Problem requirements |
Skip the pictures and repeat each line of the data exactly.

Input data |
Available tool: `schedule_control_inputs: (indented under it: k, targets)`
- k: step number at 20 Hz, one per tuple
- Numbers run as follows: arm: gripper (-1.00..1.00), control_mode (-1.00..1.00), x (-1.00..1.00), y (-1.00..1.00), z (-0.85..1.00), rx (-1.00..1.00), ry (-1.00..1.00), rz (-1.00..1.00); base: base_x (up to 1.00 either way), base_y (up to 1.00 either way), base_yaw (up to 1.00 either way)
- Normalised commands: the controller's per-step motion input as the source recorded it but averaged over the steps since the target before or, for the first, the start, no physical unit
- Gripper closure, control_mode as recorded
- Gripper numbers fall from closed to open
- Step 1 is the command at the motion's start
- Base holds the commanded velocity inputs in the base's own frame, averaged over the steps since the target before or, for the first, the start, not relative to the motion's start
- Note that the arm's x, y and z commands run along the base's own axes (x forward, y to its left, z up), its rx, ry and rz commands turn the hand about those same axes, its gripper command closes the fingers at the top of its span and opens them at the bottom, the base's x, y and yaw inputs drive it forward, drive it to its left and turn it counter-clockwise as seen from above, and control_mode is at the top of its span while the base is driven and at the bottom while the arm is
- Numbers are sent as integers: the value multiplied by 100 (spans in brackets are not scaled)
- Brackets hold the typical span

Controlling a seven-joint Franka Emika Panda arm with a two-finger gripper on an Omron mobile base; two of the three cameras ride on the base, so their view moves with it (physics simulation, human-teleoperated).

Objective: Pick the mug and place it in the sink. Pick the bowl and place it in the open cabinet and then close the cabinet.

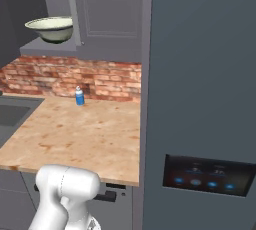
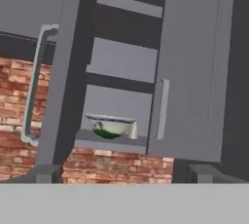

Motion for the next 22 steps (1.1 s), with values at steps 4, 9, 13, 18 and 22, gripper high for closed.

Completed task |
Available tool: `schedule_control_inputs: (indented under it: k, targets)`
- k: step number at 20 Hz, one per tuple
- Numbers run as follows: arm: gripper (-1.00..1.00), control_mode (-1.00..1.00), x (-1.00..1.00), y (-1.00..1.00), z (-0.85..1.00), rx (-1.00..1.00), ry (-1.00..1.00), rz (-1.00..1.00); base: base_x (up to 1.00 either way), base_y (up to 1.00 either way), base_yaw (up to 1.00 either way)
- Normalised commands: the controller's per-step motion input as the source recorded it but averaged over the steps since the target before or, for the first, the start, no physical unit
- Gripper closure, control_mode as recorded
- Gripper numbers fall from closed to open
- Step 1 is the command at the motion's start
- Base holds the commanded velocity inputs in the base's own frame, averaged over the steps since the target before or, for the first, the start, not relative to the motion's start
- Note that the arm's x, y and z commands run along the base's own axes (x forward, y to its left, z up), its rx, ry and rz commands turn the hand about those same axes, its gripper command closes the fingers at the top of its span and opens them at the bottom, the base's x, y and yaw inputs drive it forward, drive it to its left and turn it counter-clockwise as seen from above, and control_mode is at the top of its span while the base is driven and at the bottom while the arm is
- Numbers are sent as integers: the value multiplied by 100 (spans in brackets are not scaled)
- Brackets hold the typical span

Controlling a seven-joint Franka Emika Panda arm with a two-finger gripper on an Omron mobile base; two of the three cameras ride on the base, so their view moves with it (physics simulation, human-teleoperated).

Objective: Pick the mug and place it in the sink. Pick the bowl and place it in the open cabinet and then close the cabinet.


Motion for the next 22 steps (1.1 s), with values at steps 4, 9, 13, 18 and 22, gripper high for closed.

Work on the exercise is finished.